どうしたら虐待死をなくせるのかーー。(写真はイメージ)

「もうおねがい ゆるして ゆるしてください おねがいします」

 香川県善通寺市から東京都目黒区に転居して、今年3月に児童虐待で亡くなったとされる5歳の船戸結愛ちゃんが書いた反省文は、6月に警視庁が発表すると、読む者の心を大きく揺さぶった。児童相談所(以下、児相)の対応が悪いと非難の声が上がり、政府は大きく動いた。児相と警察との連携が明確化され、児相職員は17年度を基準に3200人から2000人増やして1.6倍になるという。

 もっとも、児相側の声は聞こえにくい。立川児相長を2年、足立児相長を5年務め、今年4月から江東児相長を務める大浦俊哉さん(59歳)に、お話を伺った。

児相の経験の地域差はとても大きい

ーー事件をどうご覧になりますか。

大浦 事件そのものについては、東京都、香川県、国がそれぞれ検証を行います。その結論を待たなければなりません。

 ただ、私はこれまで約6000件の虐待事件に関わってきて、児童虐待にはパターンがあると感じ、背景を聞くと、およその危険性や家族の状況がわかります。これまで60を超えるケースで、親が施設入所に同意しないため、児童福祉法28条にしたがって家庭裁判所に申し立てをして親子分離をしました。

 一方、地方の児相の中には、ほとんど法的対応の経験がないところもあります。厳しいケースでは、児相の経験の地域差はとても大きいのが実情です。

ーー目黒区の事件では、児相間の情報の伝達が問題になりました。

大浦 話題になる事件が起きると、メディアが反応し、新しい仕組みを作らなければと言い出します。しかし、すでにルールがあるのに、その基本が守られていない。だから事件が起きる。

 今回、家族が東京に移転する前に、香川県で指導措置解除が行われました。通常、自治体をまたぐ移管については、措置などの援助方針を終結せず、移管先の児童相談所が、移管元と連携しながら、少なくとも1か月は援助方針を継続することが全国のルールであり、このルールにのっとれば、新しい児相はすぐに指導を始められる。

 児相間のケース移管は、全国児相長会議での取り決めが、国から運営指針として通達されています。しかし今回、国が全国一律のルールとして見直しを図るよう、都知事が緊急要望を行なった結果、国の緊急対策に盛り込まれました。

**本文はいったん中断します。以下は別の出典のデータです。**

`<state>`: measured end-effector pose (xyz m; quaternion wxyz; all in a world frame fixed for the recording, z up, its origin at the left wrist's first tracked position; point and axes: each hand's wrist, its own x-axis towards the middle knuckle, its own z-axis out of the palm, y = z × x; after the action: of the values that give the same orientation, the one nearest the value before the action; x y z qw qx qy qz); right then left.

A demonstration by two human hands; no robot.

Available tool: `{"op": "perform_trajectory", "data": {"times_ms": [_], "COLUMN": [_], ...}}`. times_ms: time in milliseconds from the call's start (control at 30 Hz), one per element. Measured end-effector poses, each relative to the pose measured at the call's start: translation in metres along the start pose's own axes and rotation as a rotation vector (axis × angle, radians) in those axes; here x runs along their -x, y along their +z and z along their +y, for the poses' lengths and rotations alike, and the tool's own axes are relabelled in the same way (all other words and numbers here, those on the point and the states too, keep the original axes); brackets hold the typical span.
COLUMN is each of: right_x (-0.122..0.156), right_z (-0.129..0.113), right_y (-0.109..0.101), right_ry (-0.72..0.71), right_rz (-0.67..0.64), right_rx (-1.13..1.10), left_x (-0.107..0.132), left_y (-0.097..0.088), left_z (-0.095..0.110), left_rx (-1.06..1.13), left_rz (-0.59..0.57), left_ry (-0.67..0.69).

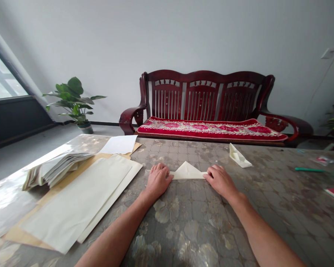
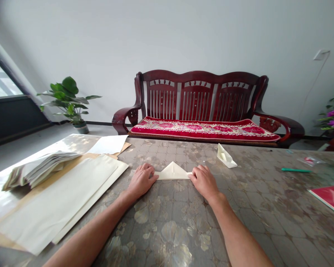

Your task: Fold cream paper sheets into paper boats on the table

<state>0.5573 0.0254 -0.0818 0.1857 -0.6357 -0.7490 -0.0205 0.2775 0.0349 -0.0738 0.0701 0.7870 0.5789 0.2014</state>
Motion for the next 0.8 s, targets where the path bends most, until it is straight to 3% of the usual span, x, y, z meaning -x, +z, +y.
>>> {"op": "perform_trajectory", "data": {"times_ms": [600,800], "right_x": [0.002,0.002], "right_z": [-0.004,-0.002], "right_y": [-0.005,0.001], "right_ry": [0.056,0.033], "right_rz": [-0.015,0.052], "right_rx": [0.077,0.028], "left_x": [0.006,0.005], "left_y": [-0.006,-0.006], "left_z": [0.01,0.01], "left_rx": [-0.07,-0.101], "left_rz": [-0.05,0.054], "left_ry": [-0.104,0.051]}}
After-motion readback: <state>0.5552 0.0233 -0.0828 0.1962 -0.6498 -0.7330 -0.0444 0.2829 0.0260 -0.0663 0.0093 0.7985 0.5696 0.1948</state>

ーー香川県側は、全部の情報提供を行ったと話していると報道されました。

大浦 情報提供は本来はA4の概要が1枚とケース記録などの資料が送られてきます。その後に他の情報が送られてくる場合もありますが。送る側が、受け手の児相に、その親子や家庭にどのような危険があるか、正しく伝えられるかは重要です。